Spanning Trees

A spanning tree of a graph is any tree that includes every vertex in the graph. Little more formally, a spanning tree of a graph G is a subgraph of G that is a tree and contains all the vertices of G. An edge of a spanning tree is called a branch; an edge in the graph that is not in the spanning tree is called a chord. We construct spanning tree whenever we want to find a simple, cheap and yet efficient way to connect a set of terminals (computers, cites, factories, etc.). Spanning trees are important because of following reasons.

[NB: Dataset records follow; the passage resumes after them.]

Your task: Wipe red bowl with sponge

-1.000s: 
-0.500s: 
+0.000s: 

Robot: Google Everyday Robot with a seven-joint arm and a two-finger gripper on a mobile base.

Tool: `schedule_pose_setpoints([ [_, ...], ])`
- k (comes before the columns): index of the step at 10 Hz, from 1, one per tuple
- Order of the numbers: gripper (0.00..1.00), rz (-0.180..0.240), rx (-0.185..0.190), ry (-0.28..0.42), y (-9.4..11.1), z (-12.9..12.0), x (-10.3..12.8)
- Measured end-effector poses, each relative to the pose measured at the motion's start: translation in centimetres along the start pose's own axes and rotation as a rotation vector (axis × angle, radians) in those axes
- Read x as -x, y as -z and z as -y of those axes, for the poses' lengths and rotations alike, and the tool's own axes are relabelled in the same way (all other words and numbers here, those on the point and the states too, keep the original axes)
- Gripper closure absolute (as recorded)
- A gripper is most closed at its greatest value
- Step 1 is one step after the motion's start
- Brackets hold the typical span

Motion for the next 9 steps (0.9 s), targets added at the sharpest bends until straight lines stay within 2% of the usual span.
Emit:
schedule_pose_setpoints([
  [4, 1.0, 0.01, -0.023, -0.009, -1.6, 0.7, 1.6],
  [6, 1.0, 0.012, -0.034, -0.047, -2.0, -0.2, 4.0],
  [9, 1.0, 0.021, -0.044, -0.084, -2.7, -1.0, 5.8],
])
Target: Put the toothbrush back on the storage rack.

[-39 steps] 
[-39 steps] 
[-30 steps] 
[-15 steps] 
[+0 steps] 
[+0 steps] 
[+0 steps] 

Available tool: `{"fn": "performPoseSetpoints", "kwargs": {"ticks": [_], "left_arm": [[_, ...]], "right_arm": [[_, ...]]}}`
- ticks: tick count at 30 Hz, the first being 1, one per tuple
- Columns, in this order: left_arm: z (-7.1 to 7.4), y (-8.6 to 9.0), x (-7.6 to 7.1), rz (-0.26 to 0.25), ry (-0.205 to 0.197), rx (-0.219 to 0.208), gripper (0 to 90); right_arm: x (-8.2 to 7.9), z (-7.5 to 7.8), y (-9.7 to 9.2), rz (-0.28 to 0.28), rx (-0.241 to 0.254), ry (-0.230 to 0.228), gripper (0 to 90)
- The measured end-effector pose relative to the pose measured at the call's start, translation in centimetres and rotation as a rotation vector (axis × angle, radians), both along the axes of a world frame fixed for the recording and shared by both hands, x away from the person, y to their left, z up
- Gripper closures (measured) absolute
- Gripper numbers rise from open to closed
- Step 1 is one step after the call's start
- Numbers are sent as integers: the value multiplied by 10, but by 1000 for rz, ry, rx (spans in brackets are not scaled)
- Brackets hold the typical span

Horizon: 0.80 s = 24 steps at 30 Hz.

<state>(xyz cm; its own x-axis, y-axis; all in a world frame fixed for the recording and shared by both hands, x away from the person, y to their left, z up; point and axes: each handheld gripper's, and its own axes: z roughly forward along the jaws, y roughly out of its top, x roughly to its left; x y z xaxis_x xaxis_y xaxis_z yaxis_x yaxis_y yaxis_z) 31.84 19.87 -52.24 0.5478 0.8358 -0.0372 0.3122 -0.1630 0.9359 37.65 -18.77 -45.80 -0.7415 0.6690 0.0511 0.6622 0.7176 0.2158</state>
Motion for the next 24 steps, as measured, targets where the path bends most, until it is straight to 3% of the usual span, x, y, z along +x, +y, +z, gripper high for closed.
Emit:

- Spanning trees construct a sparse sub graph that tells a lot about the original graph.
- Spanning trees a very important in designing efficient routing algorithms.
- Some hard problems (e.g., Steiner tree problem and traveling salesman problem) can be solved approximately by using spanning trees.
- Spanning trees have wide applications in many areas, such as network
design, etc.

Greedy Spanning Tree Algorithm

One of the most elegant spanning tree algorithm that I know of is as
follows:

- Examine the edges in graph in any arbitrary sequence.
- Decide whether each edge will be included in the spanning tree.

Note that each time a step of the algorithm is performed, one edge
is examined. If there is only a finite number of edges in the graph,
the algorithm must halt after a finite number of steps. Thus, the time
complexity of this algorithm is clearly O(n), where n is the number of
edges in the graph.

Some important facts about spanning trees are as follows:

- Any two vertices in a tree are connected by a unique path.
- Let T be a spanning tree of a graph G, and let e be an edge of G not in T. The T+e contains a unique cycle.

Lemma The number of spanning trees in the complete graph K_{n} is n^{n-2}.

Greediness It is easy to see that this algorithm has the property that each
edge is examined at most once. Algorithms, like this one, which examine
each entity at most once and decide its fate once and for all during
that examination are called greedy algorithms. The obvious advantage of
greedy approach is that we do not have to spend time reexamining
entities.

Consider the problem of finding a spanning tree with the
smallest
possible weight or the largest possible weight, respectively called a
minimum spanning tree and a maximum spanning tree.
It is easy to see that if a graph possesses a spanning tree, it must have a
minimum spanning tree and also a maximum spanning tree. These spanning trees can
be constructed by performing the spanning tree algorithm (e.g., above mentioned
algorithm) with an appropriate ordering of the edges.

Minimum Spanning Tree Algorithm

Perform the spanning tree algorithm (above) by examining the
edges is order of non decreasing weight (smallest first, largest last).
If two or more edges have the same weight, order them arbitrarily.

Maximum Spanning Tree Algorithm

Perform the spanning tree algorithm (above) by examining the edges
in order of non increasing weight (largest first, smallest last). If
two or more edges have the same weight, order them arbitrarily.

**Minimum Spanning Trees**

A minimum spanning tree (MST) of a weighted graph G is a spanning tree of G whose edges sum is minimum weight. In other words, a MST is a tree formed from a subset of the edges in a given undirected graph, with two properties:

- it spans the graph, i.e., it includes every vertex of the graph.
- it is a minimum, i.e., the total weight of all the edges is as low as possible.

Let G=(V, E) be a connected, undirected graph where V is a set of
vertices (nodes) and E is the set of edges. Each edge has a given
non negative length.

**Problem
**Find a subset T of the edges of G
such that all the vertices remain connected when only the edges T are
used, and the sum of the lengths of the edges in T is as small as
possible.

Let G` = (V, T) be the partial graph formed by the vertices of G and the edges in T. [Note: A connected graph with n vertices must have at least n-1 edges AND more that n-1 edges implies at least one cycle]. So n-1 is the minimum number of edges in the T. Hence if G` is connected and T has more that n-1 edges, we can remove at least one of these edges without disconnecting (choose an edge that is part of cycle). This will decrease the total length of edges in T.

G` = (V, T) where T is a subset of E. Since connected graph of n nodes must have n-1 edges otherwise there exist at least one cycle. Hence if G` is connected and T has more that n-1 edges. Implies that it contains at least one cycle. Remove edge from T without disconnecting the G` (i.e., remove the edge that is part of the cycle). This will decrease the total length of the edges in T. Therefore, the new solution is preferable to the old one.

Thus, T with n vertices and more edges can be an optimal solution. It follow T must have n-1 edges and since G` is connected it must be a tree. The G` is called Minimum Spanning Tree (MST).